While there’s no standard criteria to determine whether a study has been successfully replicated, the researchers were able to repeat seven of the 21 studies with the exact same methods; 12 of the studies with small deviations in the methods; one study with unintended differences in the methods; and one study where the reproducers made a mistake in data collection. All 21 reproductions had larger sample sizes than the originals. The researchers then performed several statistical tests to see whether the original studies’ conclusions held.
The researchers successfully replicated and demonstrated similar conclusions for 13 of the studies, which is better than previous reproduction attempts in psychology and on par with another recent effort in experimental economics. Even for the 13 successful replications, the results of the initial study better supported the hypothesis than the results of reproduction did.

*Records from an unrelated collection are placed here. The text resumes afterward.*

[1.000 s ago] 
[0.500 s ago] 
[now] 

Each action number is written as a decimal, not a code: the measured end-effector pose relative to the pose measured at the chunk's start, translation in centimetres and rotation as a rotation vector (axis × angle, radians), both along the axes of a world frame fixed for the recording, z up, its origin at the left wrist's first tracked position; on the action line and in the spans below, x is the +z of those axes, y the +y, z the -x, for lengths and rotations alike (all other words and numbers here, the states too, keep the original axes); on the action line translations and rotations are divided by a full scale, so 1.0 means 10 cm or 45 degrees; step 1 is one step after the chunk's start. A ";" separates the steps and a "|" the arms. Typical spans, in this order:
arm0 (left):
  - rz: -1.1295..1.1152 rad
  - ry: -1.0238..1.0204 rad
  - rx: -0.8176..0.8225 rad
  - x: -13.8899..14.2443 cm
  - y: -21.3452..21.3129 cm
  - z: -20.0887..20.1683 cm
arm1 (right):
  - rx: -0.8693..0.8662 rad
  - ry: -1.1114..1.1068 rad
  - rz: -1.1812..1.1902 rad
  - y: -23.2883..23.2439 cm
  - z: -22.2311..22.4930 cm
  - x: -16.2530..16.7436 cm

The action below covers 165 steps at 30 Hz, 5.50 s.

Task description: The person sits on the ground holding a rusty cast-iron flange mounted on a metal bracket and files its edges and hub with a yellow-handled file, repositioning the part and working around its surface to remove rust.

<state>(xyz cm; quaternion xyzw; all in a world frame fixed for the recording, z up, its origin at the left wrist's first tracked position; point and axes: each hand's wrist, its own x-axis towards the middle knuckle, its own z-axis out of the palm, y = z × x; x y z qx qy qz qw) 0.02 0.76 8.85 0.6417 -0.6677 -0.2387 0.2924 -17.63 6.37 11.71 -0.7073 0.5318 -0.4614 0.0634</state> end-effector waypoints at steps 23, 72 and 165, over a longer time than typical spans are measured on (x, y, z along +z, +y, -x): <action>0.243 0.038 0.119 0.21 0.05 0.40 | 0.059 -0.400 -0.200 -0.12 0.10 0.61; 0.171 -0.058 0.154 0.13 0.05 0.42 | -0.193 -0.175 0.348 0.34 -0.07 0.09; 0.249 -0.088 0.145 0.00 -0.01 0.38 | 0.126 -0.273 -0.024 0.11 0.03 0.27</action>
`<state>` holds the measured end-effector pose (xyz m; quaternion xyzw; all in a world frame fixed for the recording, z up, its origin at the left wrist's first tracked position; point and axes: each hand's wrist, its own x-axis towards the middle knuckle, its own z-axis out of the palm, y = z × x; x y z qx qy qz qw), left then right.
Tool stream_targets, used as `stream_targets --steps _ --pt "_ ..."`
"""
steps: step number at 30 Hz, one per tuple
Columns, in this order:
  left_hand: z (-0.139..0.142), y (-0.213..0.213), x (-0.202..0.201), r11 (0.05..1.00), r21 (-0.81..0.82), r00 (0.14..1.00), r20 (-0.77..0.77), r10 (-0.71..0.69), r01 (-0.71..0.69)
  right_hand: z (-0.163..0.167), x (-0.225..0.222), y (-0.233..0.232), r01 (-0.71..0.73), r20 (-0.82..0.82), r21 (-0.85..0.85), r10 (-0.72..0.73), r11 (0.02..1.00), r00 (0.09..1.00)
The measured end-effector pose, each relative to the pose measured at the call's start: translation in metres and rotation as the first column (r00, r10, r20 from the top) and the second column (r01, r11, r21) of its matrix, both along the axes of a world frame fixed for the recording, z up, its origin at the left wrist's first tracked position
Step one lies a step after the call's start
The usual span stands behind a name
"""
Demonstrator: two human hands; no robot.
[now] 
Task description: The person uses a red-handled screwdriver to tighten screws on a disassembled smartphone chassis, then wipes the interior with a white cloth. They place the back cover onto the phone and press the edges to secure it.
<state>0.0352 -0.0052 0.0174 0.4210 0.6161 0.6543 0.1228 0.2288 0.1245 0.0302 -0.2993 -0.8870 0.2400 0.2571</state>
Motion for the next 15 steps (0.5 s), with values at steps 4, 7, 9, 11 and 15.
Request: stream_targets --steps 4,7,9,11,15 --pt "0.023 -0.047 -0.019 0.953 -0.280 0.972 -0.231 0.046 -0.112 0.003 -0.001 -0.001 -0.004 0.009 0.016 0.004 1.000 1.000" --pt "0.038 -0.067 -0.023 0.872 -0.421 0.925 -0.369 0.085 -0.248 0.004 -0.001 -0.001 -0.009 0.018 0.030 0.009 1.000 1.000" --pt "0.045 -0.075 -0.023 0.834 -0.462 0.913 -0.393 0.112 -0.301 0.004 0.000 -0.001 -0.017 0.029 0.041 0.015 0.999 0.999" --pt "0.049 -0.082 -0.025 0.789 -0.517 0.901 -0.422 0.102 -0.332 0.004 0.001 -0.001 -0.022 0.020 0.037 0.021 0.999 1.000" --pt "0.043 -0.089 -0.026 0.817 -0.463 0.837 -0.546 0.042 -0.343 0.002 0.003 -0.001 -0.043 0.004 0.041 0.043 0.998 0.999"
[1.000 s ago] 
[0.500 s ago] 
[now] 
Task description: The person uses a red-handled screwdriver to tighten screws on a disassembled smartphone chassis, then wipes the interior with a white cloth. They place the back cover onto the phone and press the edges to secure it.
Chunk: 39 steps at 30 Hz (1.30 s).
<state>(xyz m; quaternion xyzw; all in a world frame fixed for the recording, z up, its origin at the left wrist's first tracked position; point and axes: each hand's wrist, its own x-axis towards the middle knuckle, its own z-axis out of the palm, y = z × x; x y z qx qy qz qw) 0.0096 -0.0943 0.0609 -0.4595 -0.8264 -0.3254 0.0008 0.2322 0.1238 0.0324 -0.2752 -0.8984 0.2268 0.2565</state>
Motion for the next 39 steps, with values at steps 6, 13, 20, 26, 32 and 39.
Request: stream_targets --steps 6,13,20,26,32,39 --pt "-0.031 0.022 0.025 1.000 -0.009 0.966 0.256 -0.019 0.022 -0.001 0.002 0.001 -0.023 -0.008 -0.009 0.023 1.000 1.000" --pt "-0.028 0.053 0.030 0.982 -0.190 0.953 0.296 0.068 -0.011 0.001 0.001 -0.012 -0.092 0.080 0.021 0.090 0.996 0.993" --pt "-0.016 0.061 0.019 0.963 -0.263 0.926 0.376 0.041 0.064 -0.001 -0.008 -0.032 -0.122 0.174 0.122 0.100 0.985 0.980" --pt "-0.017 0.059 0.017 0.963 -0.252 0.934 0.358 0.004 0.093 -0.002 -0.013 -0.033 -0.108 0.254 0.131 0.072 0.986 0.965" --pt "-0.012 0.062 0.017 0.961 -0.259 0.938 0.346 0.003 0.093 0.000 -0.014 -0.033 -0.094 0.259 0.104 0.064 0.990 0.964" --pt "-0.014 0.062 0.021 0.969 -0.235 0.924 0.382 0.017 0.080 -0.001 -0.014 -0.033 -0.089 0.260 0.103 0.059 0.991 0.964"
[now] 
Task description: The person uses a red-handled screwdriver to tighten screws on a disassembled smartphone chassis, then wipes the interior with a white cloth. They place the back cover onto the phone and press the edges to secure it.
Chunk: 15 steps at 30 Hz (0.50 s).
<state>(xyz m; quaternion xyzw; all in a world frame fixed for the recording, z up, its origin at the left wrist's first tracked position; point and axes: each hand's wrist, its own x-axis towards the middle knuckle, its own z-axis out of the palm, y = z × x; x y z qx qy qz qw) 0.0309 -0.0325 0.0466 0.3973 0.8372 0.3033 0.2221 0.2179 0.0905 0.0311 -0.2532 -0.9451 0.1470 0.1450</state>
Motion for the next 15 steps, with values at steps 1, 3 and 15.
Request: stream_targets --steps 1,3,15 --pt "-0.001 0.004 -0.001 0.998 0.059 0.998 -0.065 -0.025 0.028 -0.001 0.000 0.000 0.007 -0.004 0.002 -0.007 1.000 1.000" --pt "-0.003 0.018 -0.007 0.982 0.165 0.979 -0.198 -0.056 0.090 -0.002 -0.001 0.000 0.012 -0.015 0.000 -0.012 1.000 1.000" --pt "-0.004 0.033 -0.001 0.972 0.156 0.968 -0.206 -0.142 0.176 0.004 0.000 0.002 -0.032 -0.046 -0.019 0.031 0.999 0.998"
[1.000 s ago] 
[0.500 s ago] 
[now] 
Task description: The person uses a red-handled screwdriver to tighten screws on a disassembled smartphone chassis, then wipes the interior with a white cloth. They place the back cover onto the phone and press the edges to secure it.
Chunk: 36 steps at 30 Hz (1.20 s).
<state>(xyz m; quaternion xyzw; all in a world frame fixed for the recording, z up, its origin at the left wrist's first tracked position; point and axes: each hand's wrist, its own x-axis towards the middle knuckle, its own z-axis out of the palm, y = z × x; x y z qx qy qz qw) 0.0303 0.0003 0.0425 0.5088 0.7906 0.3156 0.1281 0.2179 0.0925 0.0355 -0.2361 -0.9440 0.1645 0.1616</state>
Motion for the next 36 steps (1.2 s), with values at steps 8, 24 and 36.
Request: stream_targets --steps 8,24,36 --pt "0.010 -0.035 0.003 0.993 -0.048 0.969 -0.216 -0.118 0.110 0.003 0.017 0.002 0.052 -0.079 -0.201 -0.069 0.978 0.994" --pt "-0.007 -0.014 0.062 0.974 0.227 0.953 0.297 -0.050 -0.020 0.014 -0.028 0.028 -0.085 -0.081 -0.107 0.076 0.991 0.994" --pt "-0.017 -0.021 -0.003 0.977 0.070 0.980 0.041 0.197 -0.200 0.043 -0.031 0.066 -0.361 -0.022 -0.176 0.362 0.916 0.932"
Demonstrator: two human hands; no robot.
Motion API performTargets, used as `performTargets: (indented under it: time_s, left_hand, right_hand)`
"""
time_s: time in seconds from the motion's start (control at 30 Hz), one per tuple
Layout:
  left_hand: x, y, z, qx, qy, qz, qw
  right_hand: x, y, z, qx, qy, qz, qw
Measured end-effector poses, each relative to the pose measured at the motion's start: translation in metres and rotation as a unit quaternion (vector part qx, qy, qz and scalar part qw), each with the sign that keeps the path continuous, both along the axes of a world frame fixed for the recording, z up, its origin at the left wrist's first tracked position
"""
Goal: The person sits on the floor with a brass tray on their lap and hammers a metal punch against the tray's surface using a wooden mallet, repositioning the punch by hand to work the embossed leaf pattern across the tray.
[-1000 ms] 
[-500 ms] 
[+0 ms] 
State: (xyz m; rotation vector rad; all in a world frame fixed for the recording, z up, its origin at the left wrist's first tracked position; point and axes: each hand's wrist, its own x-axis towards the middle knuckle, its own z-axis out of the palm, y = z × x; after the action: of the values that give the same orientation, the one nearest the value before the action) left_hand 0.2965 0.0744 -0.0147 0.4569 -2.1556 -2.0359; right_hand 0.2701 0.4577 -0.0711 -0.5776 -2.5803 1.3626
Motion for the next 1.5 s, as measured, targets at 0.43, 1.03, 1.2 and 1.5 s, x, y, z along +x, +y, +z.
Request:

Among the failed studies, “there was essentially no evidence for the original findings,” according to the paper published today in Nature Human Behavior.
These were mainly human behavioral studies. One study that failed to be reproduced, for example, found that looking at pictures of the Rodin sculpture “The Thinker” lowered “self-reported religious beliefs.” Another “found that participants assigned to read literary short stories performed better than those assigned to read non-fiction on a test of theory of mind.”
The researchers also took a survey of nearly 400 researchers in the social sciences, asking whether they thought the included papers would be reproducible. The survey results generally predicted which studies would be reproducible and which would not be, suggesting that “the research community could predict which results would replicate and that failures to replicate were not the result of chance alone,” according to the paper.
These results are important. “It suggests that findings of studies published in high-impact journals are just as unlikely to be replicated successfully; so the impact factor of the journal in which work was published is no guarantee that the findings are true,” neurologist Malcolm R. Macleod, from the University of Edinburgh in the UK, wrote in a Nature Human Behavior commentary.
Each of the teams whose results weren’t reproduced offered responses. One team stood by their initial results, pointing to other successful replications. Another pointed to potential factors that may have skewed the initial results. One team went as far as to replicate several of their studies on human financial behavior, and agreed with the replication study that that particular study was a false positive. They noted that studies should be replicated even before they appear in a research journal, something they now wish they had done.
There were some limitations to this replication study—obviously it’s a small sample from the top journals, and the top journals might not be typical of the whole field. Additionally, the replications only tested one hypothesis, so papers with multiple hypotheses aren’t fully tested.
But it falls in line with a larger pattern of replication efforts, and demonstrates that there really is a reproducibility problem in science.
Things do seem to be changing, Nosek wrote. He pointed out that, of 33 psychology journals which previously had no transparency policies in 2013, 24 have now adopted some, while 19 have adopted “pretty assertive policies.” More scientists now share their data and preregister, meaning they commit to an experimental design prior to collecting any data.
Nosek wrote: “This cultural change anticipates that reproducibility rates will increase over time.” And hopefully they continue to change, because we need to bolster confidence in science now more than ever.